Я остановил еще трех солдат. Все они ничего нового не могли сказать. Кто и как начал братание, они объяснить не могли.
Мы вернулись к землянке Костоярова. Нашли там его младшего офицера — прапорщика Клюкина, молодого, совсем мальчика, но не по годам серьезного.
— Знаете, Иннокентий Андреевич, — говорил он, когда мы уселись за кофе с пасхой и другими прелестями, — мне кажется, что братание началось стихийно. Я опросил многих солдат и унтер-офицеров. Никто ничего путного мне сказать не мог.
Клюкин сделал длинную паузу, задумчиво размешивая сахар и сгущенное молоко. Было ясно, что он хочет что-то сказать, но не решается.

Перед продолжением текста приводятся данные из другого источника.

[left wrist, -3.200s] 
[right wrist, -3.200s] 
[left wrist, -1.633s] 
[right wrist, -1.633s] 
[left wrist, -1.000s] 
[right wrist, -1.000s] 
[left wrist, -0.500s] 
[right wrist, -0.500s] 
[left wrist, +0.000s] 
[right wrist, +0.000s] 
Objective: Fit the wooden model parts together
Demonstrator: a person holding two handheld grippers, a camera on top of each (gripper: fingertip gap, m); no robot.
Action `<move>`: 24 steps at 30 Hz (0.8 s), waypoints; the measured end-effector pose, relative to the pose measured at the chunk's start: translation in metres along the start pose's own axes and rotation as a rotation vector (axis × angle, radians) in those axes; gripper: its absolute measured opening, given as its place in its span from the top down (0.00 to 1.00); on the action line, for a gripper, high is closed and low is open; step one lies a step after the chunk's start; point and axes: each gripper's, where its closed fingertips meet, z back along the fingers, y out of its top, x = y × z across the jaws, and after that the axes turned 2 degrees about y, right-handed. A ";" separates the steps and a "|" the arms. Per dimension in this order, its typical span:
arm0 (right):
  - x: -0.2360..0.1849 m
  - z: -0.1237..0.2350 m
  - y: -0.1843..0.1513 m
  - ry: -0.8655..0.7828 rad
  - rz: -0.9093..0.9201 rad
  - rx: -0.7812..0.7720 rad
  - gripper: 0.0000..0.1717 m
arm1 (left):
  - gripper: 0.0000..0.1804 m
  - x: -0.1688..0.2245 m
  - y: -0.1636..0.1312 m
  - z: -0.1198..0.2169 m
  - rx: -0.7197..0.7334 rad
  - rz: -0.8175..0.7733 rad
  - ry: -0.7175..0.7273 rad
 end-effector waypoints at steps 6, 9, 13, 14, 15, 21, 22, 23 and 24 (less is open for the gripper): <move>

После молчания, становившегося неловким, он оглянулся, осмотрел нас и медленно продолжал:
— Правда, один солдат слышал, а от кого забыл, будто кто-то из наших солдат вылез на бруствер и стал махать немцам фуражкой. Немцы не стреляли. Тогда вылезли уже несколько человек и тоже стали махать фуражками. Немцы не только не стреляли, но сами вылезли на бруствер и тоже махали своими картузами. Потом наши осмелели, прошли за проволоки. Немцы тоже. А результат известен.
— А кто этот солдат, который слышал?
— Иннокентий Андреевич! Вы мне верите?
— Что за вопрос?
— Михаила Никаноровича я тоже немного знаю. Я не могу назвать вам этого солдата: слово дал. Но поверьте мне, что тут нет ничего, как бы это сказать, криминального, что ли. В противном случае я сам этого солдата препроводил бы к вам.
Клюкина мы любили, хотя знали его мало. Этот безусый бывший студент, несомненно, был русский человек и патриот. Немецкую военщину он ненавидел до глубины души, да и нашу военную среду не очень жаловал. Мне раньше казалось, что он большой либерал, да и Кенка думал то же самое. А теперь стало ясно, что Клюкин революционер. Я, к стыду моему, знал о революции и революционерах только по романам. Живого революционера в глаза не видел. Революционеры для меня были окутаны облаками романтики. И вдруг Клюкин, мальчик, хотя и серьезный, но все же мальчик, — революционер. Я уже по-новому взглянул на него. Значит, он тоже помышлял убить царя? Н-да! Правда, наш царь не представлялся мне великим человеком. Пожалуй, даже наоборот, но все же... Дальше цареубийства мои чнания о революционерах не шли. Но Клюкин так мало походил на террориста и бомбометателя! Он очень милый, образованный и думающий мальчик, но не террорист.